Gambar: Stand-up Indo Bogor Twitpic
Ada yang selalu memberikan perhatian lebih pada saya ketika lewat ke tempat-tempat di mana masih ada pertandingan sepakbola Tar-Kam (Antar Kampung) –khususnya pada saat 17 Agustus-an.
Euforia sepak bola Tar-Kam itu seperti menayangkan episode-episode secara beruntun, bergiliran, di ingatan saya acapkali berhenti sebentar untuk melihat pertandingan tersebut. Teriakan penonton; yang biasanya berasal dari tetangga atau orang tua kita. Perintah pelatih dadakan di sisi lapangan. Dan perayaan-perayaan saat sebuah tim mampu membuat sebuah gol.
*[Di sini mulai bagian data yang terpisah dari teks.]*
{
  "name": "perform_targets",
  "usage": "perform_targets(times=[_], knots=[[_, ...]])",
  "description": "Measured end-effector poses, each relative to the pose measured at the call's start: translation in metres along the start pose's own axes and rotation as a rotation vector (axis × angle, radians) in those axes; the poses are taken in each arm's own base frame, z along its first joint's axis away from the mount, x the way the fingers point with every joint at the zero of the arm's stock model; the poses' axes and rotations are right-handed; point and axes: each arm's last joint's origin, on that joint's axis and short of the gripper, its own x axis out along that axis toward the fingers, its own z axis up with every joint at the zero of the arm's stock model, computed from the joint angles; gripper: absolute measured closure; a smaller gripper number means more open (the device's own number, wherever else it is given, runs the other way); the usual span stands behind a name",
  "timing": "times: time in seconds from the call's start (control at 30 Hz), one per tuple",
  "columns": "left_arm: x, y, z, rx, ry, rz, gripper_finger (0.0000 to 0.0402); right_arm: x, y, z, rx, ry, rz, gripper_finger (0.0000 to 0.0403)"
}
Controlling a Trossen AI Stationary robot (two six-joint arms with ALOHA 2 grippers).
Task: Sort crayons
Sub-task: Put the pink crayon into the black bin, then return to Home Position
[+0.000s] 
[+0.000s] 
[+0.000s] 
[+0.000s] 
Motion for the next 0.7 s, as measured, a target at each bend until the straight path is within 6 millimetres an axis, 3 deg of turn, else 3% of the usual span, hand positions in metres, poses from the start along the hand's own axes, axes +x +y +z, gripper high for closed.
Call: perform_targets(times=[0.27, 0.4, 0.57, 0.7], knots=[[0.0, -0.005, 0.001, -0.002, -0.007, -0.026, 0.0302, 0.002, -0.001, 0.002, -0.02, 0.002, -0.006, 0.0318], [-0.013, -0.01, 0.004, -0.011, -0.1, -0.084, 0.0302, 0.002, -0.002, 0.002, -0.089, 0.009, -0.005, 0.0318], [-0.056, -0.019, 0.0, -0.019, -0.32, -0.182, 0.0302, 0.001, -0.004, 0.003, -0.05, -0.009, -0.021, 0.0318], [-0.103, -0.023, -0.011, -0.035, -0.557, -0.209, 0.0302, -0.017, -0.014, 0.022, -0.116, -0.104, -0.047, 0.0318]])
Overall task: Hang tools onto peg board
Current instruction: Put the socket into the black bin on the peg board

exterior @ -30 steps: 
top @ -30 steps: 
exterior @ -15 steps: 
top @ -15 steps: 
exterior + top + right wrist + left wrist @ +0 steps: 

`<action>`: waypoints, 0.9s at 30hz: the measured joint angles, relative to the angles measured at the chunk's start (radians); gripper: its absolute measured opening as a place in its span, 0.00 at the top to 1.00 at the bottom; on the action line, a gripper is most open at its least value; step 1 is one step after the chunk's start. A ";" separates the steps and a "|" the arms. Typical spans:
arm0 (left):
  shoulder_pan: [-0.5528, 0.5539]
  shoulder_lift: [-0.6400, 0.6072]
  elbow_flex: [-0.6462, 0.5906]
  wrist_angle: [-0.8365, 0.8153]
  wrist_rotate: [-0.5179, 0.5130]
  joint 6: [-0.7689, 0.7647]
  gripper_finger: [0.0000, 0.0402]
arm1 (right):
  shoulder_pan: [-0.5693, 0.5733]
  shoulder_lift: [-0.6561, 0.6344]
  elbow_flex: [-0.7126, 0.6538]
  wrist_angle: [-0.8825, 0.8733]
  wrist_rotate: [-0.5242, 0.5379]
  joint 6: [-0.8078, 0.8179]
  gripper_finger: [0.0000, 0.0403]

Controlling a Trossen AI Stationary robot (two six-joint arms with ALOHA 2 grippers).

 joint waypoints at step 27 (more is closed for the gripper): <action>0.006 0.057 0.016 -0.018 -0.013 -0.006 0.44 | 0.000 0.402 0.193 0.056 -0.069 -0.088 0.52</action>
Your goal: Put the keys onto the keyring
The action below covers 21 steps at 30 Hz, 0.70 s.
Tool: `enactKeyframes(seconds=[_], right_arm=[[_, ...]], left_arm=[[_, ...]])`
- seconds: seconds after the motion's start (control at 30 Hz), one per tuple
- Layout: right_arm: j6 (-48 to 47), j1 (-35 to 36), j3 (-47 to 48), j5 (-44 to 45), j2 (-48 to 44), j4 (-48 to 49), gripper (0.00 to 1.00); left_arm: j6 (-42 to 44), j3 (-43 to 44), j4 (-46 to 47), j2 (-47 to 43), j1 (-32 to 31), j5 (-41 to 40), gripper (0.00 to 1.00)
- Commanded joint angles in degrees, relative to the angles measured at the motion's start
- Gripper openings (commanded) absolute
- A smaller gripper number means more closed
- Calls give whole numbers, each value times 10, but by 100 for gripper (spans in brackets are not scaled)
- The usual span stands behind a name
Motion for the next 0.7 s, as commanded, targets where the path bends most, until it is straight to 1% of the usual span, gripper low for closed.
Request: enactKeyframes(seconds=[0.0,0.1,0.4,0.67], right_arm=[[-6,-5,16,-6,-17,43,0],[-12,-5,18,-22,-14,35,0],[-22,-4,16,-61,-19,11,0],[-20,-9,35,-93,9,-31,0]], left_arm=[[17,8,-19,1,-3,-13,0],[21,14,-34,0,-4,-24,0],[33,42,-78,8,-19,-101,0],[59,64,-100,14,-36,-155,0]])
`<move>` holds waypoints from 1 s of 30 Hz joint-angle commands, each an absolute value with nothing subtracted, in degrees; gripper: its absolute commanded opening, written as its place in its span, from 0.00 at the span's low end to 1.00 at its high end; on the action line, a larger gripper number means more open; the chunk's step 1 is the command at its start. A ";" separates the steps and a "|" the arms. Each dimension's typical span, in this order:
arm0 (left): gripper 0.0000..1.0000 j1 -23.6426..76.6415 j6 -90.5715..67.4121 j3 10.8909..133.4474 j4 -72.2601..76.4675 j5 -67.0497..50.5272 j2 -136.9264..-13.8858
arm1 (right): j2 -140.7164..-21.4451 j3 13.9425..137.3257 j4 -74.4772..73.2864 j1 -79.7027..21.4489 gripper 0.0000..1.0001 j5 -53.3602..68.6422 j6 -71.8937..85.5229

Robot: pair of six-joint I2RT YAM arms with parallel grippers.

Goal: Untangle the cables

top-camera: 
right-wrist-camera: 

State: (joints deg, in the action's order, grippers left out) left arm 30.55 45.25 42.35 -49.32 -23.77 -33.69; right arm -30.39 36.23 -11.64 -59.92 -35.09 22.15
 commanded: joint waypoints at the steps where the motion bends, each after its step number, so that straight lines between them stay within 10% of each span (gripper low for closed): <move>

Mengingat kebahagian itu, rasa-rasanya malah saya sendiri yang sedang di lapangan dan bertanding. Menunggu bola di umpan dari sisi kiri pertahanan, lalu bola itu dikirim lurus ke sisi kanan pertahanan lawan. Saya berlari mengejarnya dan ketika bola itu sudah mendarat di kaki, barulah saya lari sekuat tenaga menggiring bola itu sampai waktunya mengirim bola supaya menggetarkan jala lawan.
Di sanalah saya tumbuh besar, dari pertandingan ke pertandingan Tar-Kam 17 Agustusa-an yang diadakan tiap akhir pekan.
Saya ingat betul ketika diajak bergabung ke sebuah tim –yang menurut saya terbaik– dengan kualitas pemain di atas rata-rata. Penjaga gawang yang badannya cukup besar, pemain bertahan yang memiliki kecepatan dan fisik yang stabil, juga para gelandang seperti tidak pernah kehabisan akal untuk memvariasikan pola-pola serangan yang baru. Tentu tugas paling ringan ada pada penyerang. Siapa pun yang menjadi penyerang, jika setiap gol yang dibuat berupa pahala, maka penyeranglah yang akan masuk surga. Sialnya, di sanalah saya di tempatkan: sebagai penyerang. Sampai-sampai setiap pertandingan saya tidak pernah dimainkan.
Lama duduk menjadi cadangan akhirnya membuat saya sadar, kembali bersama tim kecil yang hanya bermain Tar-Kam jauh lebih membuat saya berguna. Bisa bermain habis-habisan setiap pertandingan demi kemenangan! Tim Tar-Kam saya ketika itu diberi julukan ‘Pasukan Ogah Mundur’ oleh pelatih dadakan.
Setiap bertanding, yang ada di kepala kami, Pasukan Ogah Mundur, hanyalah menang, menang, dan menang. Setiap kami bertanding sama sekali tidak pernah memikirkan akan mendapat selisih berapa gol dengan lawan. Yang kami pikirkan setiap bertanding hanyalah menang.
Kepercayaan diri yang ditanam setiap pertandingan akhirnya membawa saya menjadi juara satu di kompetisi Tar-Kam yang diadakan DKM Masjid. Juaranya mendapat Frankie, seekor kambing muda yang sangat sedih bila melihatnya disembelih. Seorang juragan baso yang kaya di tempat saya pun membeli Frankie itu untuk dipelihara. Dan, sebagai gantinya, tim ‘Pasukan Ogah Mundur di traktir makan sate kambing di daerah Babakan Madang, Sentul.
***
Menjadi juara memang menyenangkan, tapi membuat juara-juara baru itu jauh lebih membanggakan. Kalimat itu pernah saya dengar, namun entah oleh siapa.